Крейцер: И без горба?
Троян: Да… горб тоже… не обязателен.
Блюм: А как же с Григорьевым? Я уже не могу на него смотреть. Разве можно в серьезном производстве иметь такой агрегат? Какой это эпохи, скажите мне, пожалуйста?
Дмитриевский: С каких пор вы стали интересоваться эпохами? Вы сами — какой эпохи?
Блюм: Ну, скажем, и я тоже — эпохи… эпохи Александра второго, это тоже неплохо… так у меня уже все части новые, только сердце у меня старое, так теперь же сердце уже не имеет значения…
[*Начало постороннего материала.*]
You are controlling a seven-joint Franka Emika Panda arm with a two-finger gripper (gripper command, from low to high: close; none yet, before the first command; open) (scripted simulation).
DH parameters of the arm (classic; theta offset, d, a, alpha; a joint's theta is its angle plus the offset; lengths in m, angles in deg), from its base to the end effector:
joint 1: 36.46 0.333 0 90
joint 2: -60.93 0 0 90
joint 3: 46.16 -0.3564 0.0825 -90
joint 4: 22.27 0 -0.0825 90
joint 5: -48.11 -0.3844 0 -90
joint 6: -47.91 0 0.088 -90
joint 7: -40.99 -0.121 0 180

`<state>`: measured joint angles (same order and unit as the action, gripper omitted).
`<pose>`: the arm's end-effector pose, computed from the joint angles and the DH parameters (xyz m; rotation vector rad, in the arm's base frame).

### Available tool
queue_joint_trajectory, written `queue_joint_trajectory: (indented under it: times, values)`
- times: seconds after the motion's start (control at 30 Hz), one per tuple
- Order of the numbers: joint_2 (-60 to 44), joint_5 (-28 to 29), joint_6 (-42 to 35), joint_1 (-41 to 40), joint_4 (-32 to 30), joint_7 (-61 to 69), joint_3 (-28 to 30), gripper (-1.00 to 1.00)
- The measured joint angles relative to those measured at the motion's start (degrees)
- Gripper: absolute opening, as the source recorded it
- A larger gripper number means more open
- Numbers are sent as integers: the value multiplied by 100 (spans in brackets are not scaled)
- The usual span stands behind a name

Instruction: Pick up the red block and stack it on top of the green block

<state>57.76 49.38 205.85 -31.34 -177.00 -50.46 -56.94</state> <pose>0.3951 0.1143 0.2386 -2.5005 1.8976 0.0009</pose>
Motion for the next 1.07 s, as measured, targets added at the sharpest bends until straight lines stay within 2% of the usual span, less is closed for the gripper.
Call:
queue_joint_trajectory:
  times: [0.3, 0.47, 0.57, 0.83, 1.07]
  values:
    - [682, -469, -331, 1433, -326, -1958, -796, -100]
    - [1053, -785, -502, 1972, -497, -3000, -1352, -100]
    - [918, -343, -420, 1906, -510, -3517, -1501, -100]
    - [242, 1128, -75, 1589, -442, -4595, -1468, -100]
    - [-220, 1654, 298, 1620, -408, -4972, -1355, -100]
Собченко (входит): Товарищи, прошу в столовую… Чай и все такое.
Крейцер: Санчо, отчего у нас в коммуне так много воров развелось?
Собченко: А сколько у нас воров?
Крейцер: Говорят, много.
Собченко: Если и есть у нас вор, то, может быть, один, ну, пускай — два. А больше нет. Скоро он все равно засыпется. Скоро ему совет командиров (показывает, как откручивают голову)… и кончено. Пойдем чай пить.
Крейцер: Что это такое? (Повторяет жест.)
Собченко: Это?.. Ну, так… поговорить по-товарищески.
Крейцер (направляясь к выходу, обнимает Собченко за плечи): Ох, знаю, как вы нежно умеете разговаривать…
Захаров: Что же, товарищи, приглашают, пожалуйста.
Блюм: Они-таки умеют разговаривать…
Все вышли.
Вошла Ночевная и устало опустилась на диван. Входит Григорьев, закуривает.
Молчание.
Григорьев: Ваша фамилия — Ночевная?
Ночевная: Да.
Григорьев: Настя?
Ночевная: Настя. Почему вы знаете мое имя?
Григорьев: Я давно обратил на вас внимание, Настя.